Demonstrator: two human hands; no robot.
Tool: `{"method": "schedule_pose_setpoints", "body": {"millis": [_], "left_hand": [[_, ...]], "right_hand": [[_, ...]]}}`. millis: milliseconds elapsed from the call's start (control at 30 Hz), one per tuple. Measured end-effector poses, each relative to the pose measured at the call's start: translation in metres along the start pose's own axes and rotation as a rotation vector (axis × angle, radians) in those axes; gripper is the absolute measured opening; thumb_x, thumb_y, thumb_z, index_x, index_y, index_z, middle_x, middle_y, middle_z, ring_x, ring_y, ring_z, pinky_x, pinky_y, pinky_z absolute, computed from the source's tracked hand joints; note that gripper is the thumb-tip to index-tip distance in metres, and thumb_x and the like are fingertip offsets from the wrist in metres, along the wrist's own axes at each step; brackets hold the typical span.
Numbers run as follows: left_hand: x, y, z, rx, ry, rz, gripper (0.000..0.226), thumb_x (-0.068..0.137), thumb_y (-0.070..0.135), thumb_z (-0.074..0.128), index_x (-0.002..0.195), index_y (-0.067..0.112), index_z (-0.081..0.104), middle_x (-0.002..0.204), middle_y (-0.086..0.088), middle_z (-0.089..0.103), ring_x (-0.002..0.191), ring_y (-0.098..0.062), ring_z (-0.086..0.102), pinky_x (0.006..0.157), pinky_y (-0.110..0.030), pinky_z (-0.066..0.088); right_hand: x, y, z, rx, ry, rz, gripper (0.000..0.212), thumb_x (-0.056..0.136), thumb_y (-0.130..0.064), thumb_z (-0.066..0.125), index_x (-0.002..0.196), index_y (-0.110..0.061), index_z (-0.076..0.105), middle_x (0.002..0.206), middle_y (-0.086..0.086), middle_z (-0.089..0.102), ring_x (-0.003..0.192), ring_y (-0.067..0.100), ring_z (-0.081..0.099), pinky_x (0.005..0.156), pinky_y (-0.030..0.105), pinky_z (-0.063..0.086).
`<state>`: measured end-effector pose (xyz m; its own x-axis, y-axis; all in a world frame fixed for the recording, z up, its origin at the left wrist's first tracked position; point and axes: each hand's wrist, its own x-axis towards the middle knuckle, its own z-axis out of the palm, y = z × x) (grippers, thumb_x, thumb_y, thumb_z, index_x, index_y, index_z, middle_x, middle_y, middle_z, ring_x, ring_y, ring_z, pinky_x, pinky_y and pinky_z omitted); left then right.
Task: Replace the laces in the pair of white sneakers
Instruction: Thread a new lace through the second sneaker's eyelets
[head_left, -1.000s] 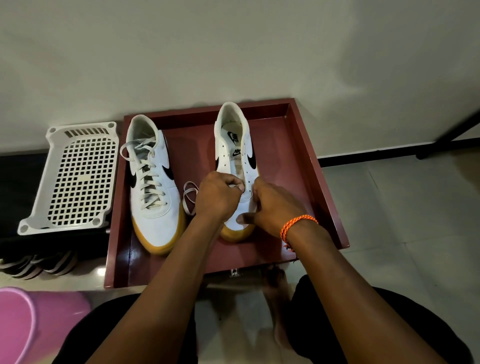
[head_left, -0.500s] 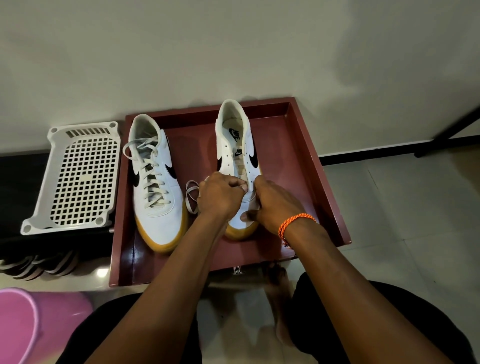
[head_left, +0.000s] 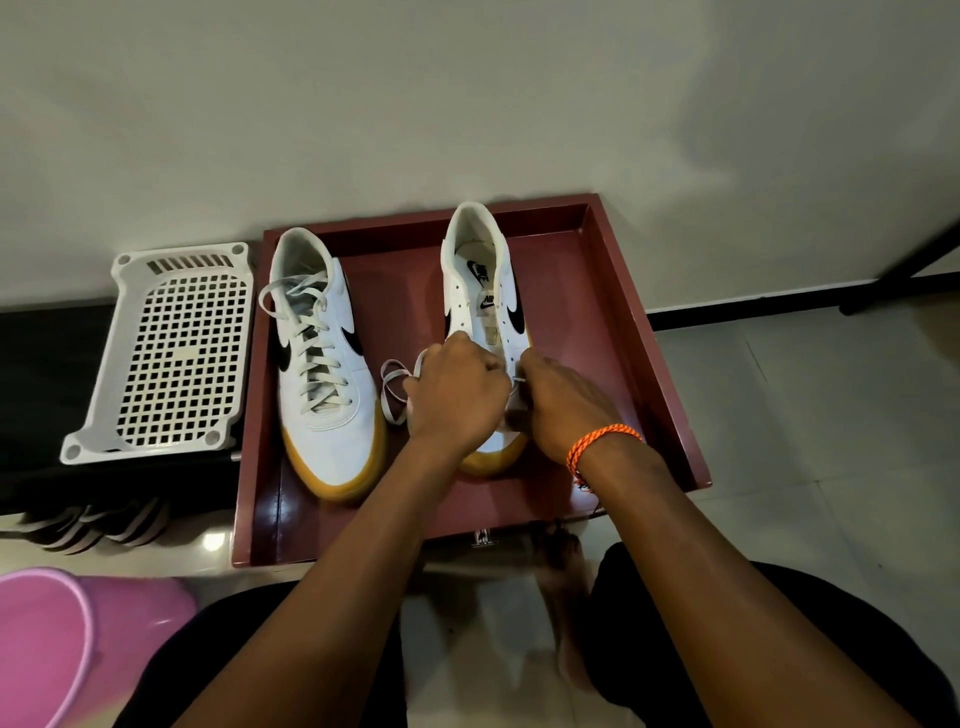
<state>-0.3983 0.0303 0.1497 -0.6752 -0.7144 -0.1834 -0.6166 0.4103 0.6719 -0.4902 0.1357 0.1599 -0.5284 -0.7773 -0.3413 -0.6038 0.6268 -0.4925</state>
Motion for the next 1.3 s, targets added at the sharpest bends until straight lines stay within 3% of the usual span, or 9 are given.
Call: {"method": "schedule_pose_setpoints", "body": {"millis": [100,233,467,600,767,900,1033,1133,1300], "left_hand": [[0.007,-0.012,-0.009,0.003,-0.131,0.041,0.019,0.069,0.028,0.063,0.062,0.01,0.061,0.077,0.005,0.047,0.082,-0.023,0.058,0.077,-0.05,0.053],[0.008,-0.025,-0.007,-0.014,-0.115,0.054,0.025,0.083,0.019,0.085,0.108,0.019,0.082,0.086,0.016,0.065,0.095,-0.012,0.063,0.074,-0.026,0.05],[0.004,-0.024,-0.004,-0.021,-0.059,0.02,0.039,0.086,0.022,0.085,0.124,0.026,0.078,0.122,0.011,0.076,0.122,-0.019,0.066,0.101,-0.045,0.057],[0.0,-0.021,-0.003,0.003,-0.043,0.042,0.03,0.081,0.022,0.081,0.109,0.033,0.08,0.11,0.01,0.076,0.112,-0.027,0.069,0.091,-0.05,0.06],[0.001,-0.022,-0.002,-0.002,-0.006,0.05,0.034,0.083,0.015,0.081,0.115,0.026,0.08,0.116,0.008,0.077,0.116,-0.02,0.069,0.096,-0.038,0.057],[-0.002,-0.018,-0.004,0.051,-0.008,0.076,0.035,0.085,0.019,0.081,0.119,0.028,0.08,0.12,0.007,0.076,0.117,-0.026,0.068,0.097,-0.046,0.057],[-0.005,-0.012,-0.007,0.167,0.021,0.106,0.032,0.086,0.027,0.083,0.118,0.031,0.08,0.115,0.005,0.071,0.117,-0.03,0.066,0.096,-0.049,0.055],[-0.007,-0.008,-0.008,0.196,0.042,0.116,0.028,0.088,0.034,0.083,0.116,0.029,0.08,0.111,0.003,0.066,0.117,-0.029,0.064,0.094,-0.05,0.053],[-0.006,-0.01,-0.009,0.225,0.016,0.105,0.025,0.091,0.034,0.078,0.116,0.033,0.079,0.101,0.007,0.055,0.116,-0.027,0.062,0.09,-0.048,0.046]], "right_hand": [[0.003,0.001,0.001,-0.036,0.005,-0.005,0.033,0.093,-0.034,0.076,0.108,-0.023,0.049,0.106,-0.001,0.06,0.089,0.027,0.057,0.07,0.035,0.04],[0.009,0.007,-0.001,0.053,0.063,-0.005,0.012,0.096,-0.031,0.071,0.1,-0.024,0.062,0.098,0.002,0.068,0.091,0.03,0.064,0.076,0.04,0.054],[0.016,0.009,-0.005,0.312,0.121,0.019,0.036,0.094,-0.016,0.063,0.064,-0.035,0.065,0.066,-0.004,0.065,0.069,0.025,0.067,0.07,0.045,0.059],[0.009,-0.002,-0.026,0.701,0.048,-0.133,0.019,0.1,-0.004,0.062,0.083,-0.003,0.069,0.072,0.004,0.065,0.067,0.013,0.058,0.064,0.026,0.045],[-0.007,-0.028,-0.048,1.469,-0.198,-0.477,0.015,0.106,-0.007,0.046,0.095,-0.003,0.056,0.11,0.019,0.067,0.108,0.024,0.066,0.101,0.033,0.049],[-0.011,-0.026,-0.068,1.915,-0.316,-0.427,0.013,0.101,-0.014,0.039,0.089,-0.014,0.046,0.079,0.003,0.05,0.062,0.012,0.038,0.063,0.026,0.03],[0.004,-0.009,-0.055,1.127,0.173,0.097,0.02,0.097,-0.009,0.045,0.093,-0.01,0.064,0.07,0.005,0.057,0.048,0.012,0.044,0.042,0.021,0.032],[0.01,0.003,-0.024,0.184,0.192,0.134,0.041,0.103,-0.042,0.052,0.078,-0.011,0.064,0.073,0.007,0.063,0.068,0.024,0.062,0.059,0.034,0.047],[0.016,0.0,-0.009,0.212,0.123,-0.053,0.027,0.099,-0.02,0.063,0.072,-0.022,0.066,0.09,0.003,0.055,0.088,0.023,0.059,0.076,0.036,0.048]]}}
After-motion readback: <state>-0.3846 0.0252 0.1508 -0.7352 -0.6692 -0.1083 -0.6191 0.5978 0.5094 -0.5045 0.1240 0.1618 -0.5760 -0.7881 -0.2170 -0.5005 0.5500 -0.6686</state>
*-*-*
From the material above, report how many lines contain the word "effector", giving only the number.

#### ANSWER FOR THE TASK:
2